Octagon Research has announced its ability to interoperate with an electronic FDA system managing regulatory filings.

Octagon has fulfilled the technical requirements to send electronic submissions to the FDA’s Electronic Submission Gateway (ESG) in a production environment. The ESG registration process requires transmission of compliant test data. Preparations and testing include acquisition of a digital certificate, submission of a letter of non-repudiation and confirmation of system requirements.

Nancy Smerkanich, Octagon’s vice president of regulatory affairs, said the development was a milestone: “This efficient method of transmission allows us to provide extended value to our service clients. By sending outsourced submissions through the gateway, we are shaving time from the submission development process that was previously wasted on traditional mail methods.”

Guidance, Gone

ClinPage caught up with Smerkanich not long ago. She was walked us through what the FDA did and did not do last fall. As some readers know, the FDA withdrew previous guidance on electronic submissions to focus its resources. As of January 2008 FDA will shut down several other submission types and require sponsors to rely on the electronic common technical document (eCTD) format for those electing to submit electronically. Paper remains an option; the use of an electronic submission is not being mandated at this time.

Smerkanich, as it turns out, testified at an FDA hearing on the subject last year. She’s got a few decades of experience in the industry and previously worked as a consultant, and at Merck. “They’re really designating the eCTD as the format moving forward,” she says of the agency. “That’s important. That’s their way of saying, ‘We’re getting rid of paper next.’” No more will hybrid paper-electronic applications or an e-NDA be a legitimate format for submissions.

Biggest Shift Since ‘99?

“Some people misinterpret the withdrawal of the guidance that they should go back to paper,” says Smerkanich. “That isn’t what the agency is saying. People should be looking at the future of electronic regulatory submissions and the eCTD.”
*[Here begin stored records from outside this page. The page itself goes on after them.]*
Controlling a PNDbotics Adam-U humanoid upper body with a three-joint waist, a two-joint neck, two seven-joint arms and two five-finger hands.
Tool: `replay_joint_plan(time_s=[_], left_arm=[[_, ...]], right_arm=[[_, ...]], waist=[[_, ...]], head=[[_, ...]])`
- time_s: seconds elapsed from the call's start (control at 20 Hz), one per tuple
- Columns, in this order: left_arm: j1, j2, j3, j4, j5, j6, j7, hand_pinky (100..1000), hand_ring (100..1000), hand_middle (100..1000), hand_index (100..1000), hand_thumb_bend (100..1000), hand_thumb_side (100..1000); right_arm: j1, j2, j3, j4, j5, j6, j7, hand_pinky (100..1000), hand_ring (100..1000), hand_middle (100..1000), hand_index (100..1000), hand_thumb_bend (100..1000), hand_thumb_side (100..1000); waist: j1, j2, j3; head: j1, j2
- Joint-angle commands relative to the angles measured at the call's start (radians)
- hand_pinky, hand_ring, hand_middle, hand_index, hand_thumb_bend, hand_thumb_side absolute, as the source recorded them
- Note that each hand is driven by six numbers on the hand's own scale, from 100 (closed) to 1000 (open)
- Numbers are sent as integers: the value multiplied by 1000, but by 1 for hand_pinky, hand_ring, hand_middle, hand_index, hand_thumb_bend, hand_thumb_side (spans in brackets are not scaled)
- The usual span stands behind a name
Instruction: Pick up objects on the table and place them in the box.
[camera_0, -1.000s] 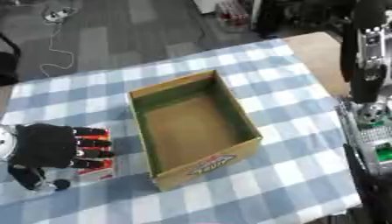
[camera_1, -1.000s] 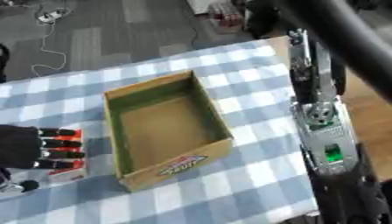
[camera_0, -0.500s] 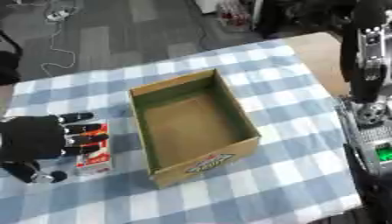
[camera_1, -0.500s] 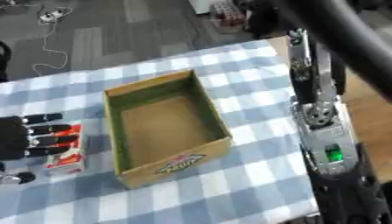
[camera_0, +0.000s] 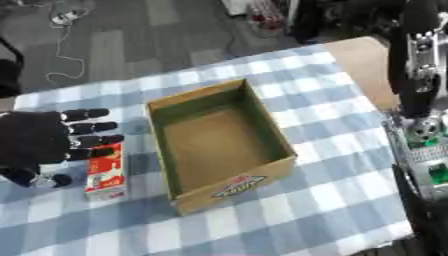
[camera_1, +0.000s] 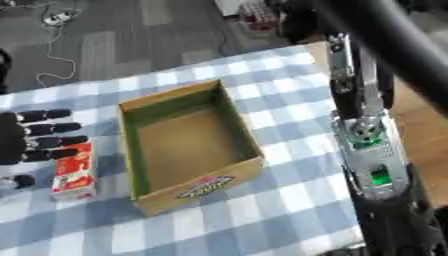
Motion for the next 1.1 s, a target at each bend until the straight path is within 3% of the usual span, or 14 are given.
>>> replay_joint_plan(time_s=[0.05,0.4,0.75,1.1], left_arm=[[-44,1,-17,52,-103,-198,223,1000,997,1000,980,333,655],[-114,-73,-43,151,-271,-198,346,999,997,996,973,331,661],[-132,-121,-70,165,-280,-198,354,985,988,988,969,328,662],[-111,-118,-118,156,-287,-198,354,954,968,972,962,340,656]], right_arm=[[-21,5,0,-13,-3,-1,6,405,439,500,605,100,1000],[-31,13,9,-13,-10,-5,18,406,439,500,605,100,1000],[-36,18,15,-13,-16,-9,30,406,439,500,604,100,1000],[-38,19,14,-13,-16,-9,30,406,439,500,604,100,1000]], waist=[[3,-7,-5],[6,-9,-16],[6,-7,-23],[7,-7,-25]], head=[[8,-4],[24,-4],[27,-4],[36,-4]])
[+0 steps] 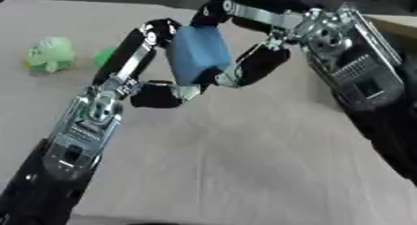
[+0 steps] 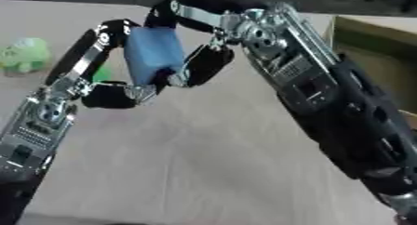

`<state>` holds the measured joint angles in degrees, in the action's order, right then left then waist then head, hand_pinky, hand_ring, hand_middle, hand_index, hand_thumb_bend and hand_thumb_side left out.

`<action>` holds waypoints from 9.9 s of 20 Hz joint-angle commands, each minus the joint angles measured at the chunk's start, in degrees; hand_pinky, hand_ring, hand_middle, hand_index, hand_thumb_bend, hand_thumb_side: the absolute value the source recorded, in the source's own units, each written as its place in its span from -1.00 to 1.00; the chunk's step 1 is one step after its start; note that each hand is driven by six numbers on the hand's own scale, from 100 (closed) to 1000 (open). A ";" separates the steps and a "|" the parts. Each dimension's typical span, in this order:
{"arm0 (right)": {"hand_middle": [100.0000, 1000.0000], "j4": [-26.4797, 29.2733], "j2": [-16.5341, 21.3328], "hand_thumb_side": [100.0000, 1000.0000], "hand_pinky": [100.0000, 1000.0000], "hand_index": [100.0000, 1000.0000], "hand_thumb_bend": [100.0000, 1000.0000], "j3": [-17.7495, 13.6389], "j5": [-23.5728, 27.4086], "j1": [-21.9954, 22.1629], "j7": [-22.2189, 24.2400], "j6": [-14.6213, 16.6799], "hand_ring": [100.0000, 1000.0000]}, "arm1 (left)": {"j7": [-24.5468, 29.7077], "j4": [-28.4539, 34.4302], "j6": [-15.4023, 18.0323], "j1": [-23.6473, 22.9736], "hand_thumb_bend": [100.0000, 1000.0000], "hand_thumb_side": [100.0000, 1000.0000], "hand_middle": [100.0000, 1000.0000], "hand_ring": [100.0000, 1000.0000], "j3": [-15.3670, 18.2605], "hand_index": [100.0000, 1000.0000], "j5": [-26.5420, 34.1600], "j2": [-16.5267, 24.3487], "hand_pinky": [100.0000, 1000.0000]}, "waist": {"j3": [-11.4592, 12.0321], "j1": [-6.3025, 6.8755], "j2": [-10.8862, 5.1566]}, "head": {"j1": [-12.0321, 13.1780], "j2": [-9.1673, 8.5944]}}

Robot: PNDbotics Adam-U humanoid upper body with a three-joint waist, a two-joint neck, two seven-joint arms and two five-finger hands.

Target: Pick up the objects with one hand, pass them to the other hand, and then place them into the box on the other side of the table.

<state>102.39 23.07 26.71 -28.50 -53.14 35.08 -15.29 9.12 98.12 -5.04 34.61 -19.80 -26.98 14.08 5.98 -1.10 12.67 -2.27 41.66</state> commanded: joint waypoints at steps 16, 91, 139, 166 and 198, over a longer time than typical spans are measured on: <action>-0.02 2.63 12.43 -1.00 0.78 0.13 -1.00 -15.27 6.40 7.50 -12.09 -8.30 0.56 | -5.71 1.69 -3.34 -7.06 -0.16 -0.58 0.27 0.39 7.10 0.55 -0.33 10.99 0.35 | -0.45 0.74 -0.73 | -5.66 -0.10; 0.71 -0.72 22.02 -0.27 1.00 0.92 -1.00 -33.82 36.86 25.36 -42.69 -6.84 1.00 | 7.64 -16.49 -11.74 9.82 0.10 -0.76 0.36 0.49 14.18 0.60 -0.57 34.41 0.46 | -0.31 2.63 -0.07 | 1.69 -2.42; 0.67 2.35 19.71 -0.22 0.98 0.88 -0.98 -32.22 33.89 24.91 -42.28 -7.33 0.99 | 28.49 -53.05 -8.51 28.78 0.36 -1.00 0.50 0.62 16.99 0.66 -30.42 25.64 0.57 | -3.37 1.06 5.41 | 7.01 -7.49; 0.67 2.08 19.41 -0.20 0.99 0.86 -1.00 -32.23 34.27 25.64 -42.76 -6.78 0.98 | 24.19 -54.94 -9.77 27.00 -0.48 -1.00 0.17 0.37 17.01 0.12 -38.93 24.19 0.35 | -3.29 0.47 5.06 | 8.31 -6.81; 0.65 12.20 23.50 -0.39 0.92 0.81 -1.00 -25.19 33.79 18.92 -30.51 -0.77 0.93 | 1.09 6.49 -12.25 5.62 -1.00 -1.00 -0.04 0.08 8.06 -0.01 2.50 20.74 0.12 | -1.34 0.87 0.30 | 2.67 -4.64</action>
<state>113.37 44.55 0.94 6.09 -33.19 2.65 -17.09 10.75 99.82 -14.56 39.71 -11.13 -27.08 34.51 4.68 -0.17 14.49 0.42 37.29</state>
How significant is the FDA policy shift? “It is as significant as the 1999 guidance that allowed companies to file the review and the archive copy electronically,” she says. “They’ve been talking about this for quite some time. It’s not a surprise to those of us who have been watching.”

So with perhaps a year to go, Smerkanich says, it’s time to get started. “Companies need to prepare. It’s not something you turn a switch on and do overnight. There are number of process changes that need to be made.”

Slow Shift

At the FDA hearing, she reports, she was informally speaking for the concerns of small and mid-sized sponsors wrestling with a migration to the eCTD. Smerkanich says that there are savings to be had. The catch? One option is outsourcing the creation, tracking and management of the regulatory documents. Another is to provide adequate internal resources for developing the same capabilities in house.

Octagon surveyed customers about their usage of the eCTD. Smerkanich says the company received comments both supportive and hesitant about the eCTD. For some respondents, moving toward the eCTD is just a reflection of the largely electronic environment in which all clinical data are collected and managed. “We collect the data electronically in a database, we process the documents electronically,” she notes. “Why not submit them electronically? It’s the next logical step. It’s high time we leverage the tools that are around us.”

Training Helps

Some of those tools include Octagon’s ViewPoint, an eCTD viewer and regulatory document management system, as well as a lighter application (eCTD Complete).

She’s quick to add, however, that understanding the structure and purpose of the eCTD will require more than just going out to buy any bit of technology. Says Smerkanich: “eCTD is not just about the tool. It’s about the training and the process. Don’t let your eCTD solution be solely an IT decision. It has far reaching consequences for all of the people who touch a submission. Companies that have gone down that route have been burned. They’ve paid a price.”

And considering the entire life cycle of the regulatory process may be prudent, she suggests. “We really are looking at the format of electronic submissions throughout the process, not just at the end. If you wait and try to do all this at the end, it is both time-consuming and expensive. It’s like never getting your oil changed and waiting until your transmission blows out on you.”